# What you have to do
Word for word, restate all of the data shown below.

# Source data
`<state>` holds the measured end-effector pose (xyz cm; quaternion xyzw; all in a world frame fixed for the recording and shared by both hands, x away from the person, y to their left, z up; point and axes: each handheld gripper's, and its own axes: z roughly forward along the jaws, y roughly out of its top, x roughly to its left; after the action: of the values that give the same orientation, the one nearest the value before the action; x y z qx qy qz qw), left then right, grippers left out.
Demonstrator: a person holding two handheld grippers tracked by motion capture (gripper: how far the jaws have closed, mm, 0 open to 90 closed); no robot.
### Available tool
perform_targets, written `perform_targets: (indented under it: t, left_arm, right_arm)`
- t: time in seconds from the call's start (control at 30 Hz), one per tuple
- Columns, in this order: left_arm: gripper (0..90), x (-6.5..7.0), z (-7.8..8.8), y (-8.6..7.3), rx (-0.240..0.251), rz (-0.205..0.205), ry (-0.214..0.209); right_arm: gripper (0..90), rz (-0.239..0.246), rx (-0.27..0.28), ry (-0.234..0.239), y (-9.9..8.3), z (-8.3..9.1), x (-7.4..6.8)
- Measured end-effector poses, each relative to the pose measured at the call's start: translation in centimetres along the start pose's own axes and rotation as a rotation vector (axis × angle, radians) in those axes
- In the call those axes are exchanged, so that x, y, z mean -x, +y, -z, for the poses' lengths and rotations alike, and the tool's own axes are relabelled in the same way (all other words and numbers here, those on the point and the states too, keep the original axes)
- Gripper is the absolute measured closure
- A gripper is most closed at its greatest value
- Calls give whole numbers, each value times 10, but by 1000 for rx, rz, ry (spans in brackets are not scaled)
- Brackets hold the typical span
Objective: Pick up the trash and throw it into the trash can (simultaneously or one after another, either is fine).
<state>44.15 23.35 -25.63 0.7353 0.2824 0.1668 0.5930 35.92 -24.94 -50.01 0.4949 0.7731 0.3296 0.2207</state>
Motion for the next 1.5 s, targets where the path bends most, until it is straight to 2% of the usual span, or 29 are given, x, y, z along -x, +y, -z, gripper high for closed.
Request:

# Result
`<state>` holds the measured end-effector pose (xyz cm; quaternion xyzw; all in a world frame fixed for the recording and shared by both hands, x away from the person, y to their left, z up; point and axes: each handheld gripper's, and its own axes: z roughly forward along the jaws, y roughly out of its top, x roughly to its left; after the action: of the values that give the same orientation, the one nearest the value before the action; x y z qx qy qz qw), left then right, grippers left out.
Demonstrator: a person holding two handheld grippers tracked by motion capture (gripper: how far the jaws have closed, mm, 0 open to 90 closed); no robot.
### Available tool
perform_targets, written `perform_targets: (indented under it: t, left_arm, right_arm)`
- t: time in seconds from the call's start (control at 30 Hz), one per tuple
- Columns, in this order: left_arm: gripper (0..90), x (-6.5..7.0), z (-7.8..8.8), y (-8.6..7.3), rx (-0.240..0.251), rz (-0.205..0.205), ry (-0.214..0.209); right_arm: gripper (0..90), rz (-0.239..0.246), rx (-0.27..0.28), ry (-0.234..0.239), y (-9.9..8.3), z (-8.3..9.1), x (-7.4..6.8)
- Measured end-effector poses, each relative to the pose measured at the call's start: translation in centimetres along the start pose's own axes and rotation as a rotation vector (axis × angle, radians) in those axes
- In the call those axes are exchanged, so that x, y, z mean -x, +y, -z, for the poses' lengths and rotations alike, and the tool's own axes are relabelled in the same way (all other words and numbers here, those on the point and the states too, keep the original axes)
- Gripper is the absolute measured closure
- A gripper is most closed at its greatest value
- Calls give whole numbers, each value times 10, but by 1000 for rx, rz, ry (spans in brackets are not scaled)
- Brackets hold the typical span
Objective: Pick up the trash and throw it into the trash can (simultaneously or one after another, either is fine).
<state>44.15 23.35 -25.63 0.7353 0.2824 0.1668 0.5930 35.92 -24.94 -50.01 0.4949 0.7731 0.3296 0.2207</state>
Motion for the next 1.5 s, targets where the path bends most, until it is straight to 2% of the usual span, or 29 are given, x, y, z along -x, +y, -z, gripper high for closed.
Request:

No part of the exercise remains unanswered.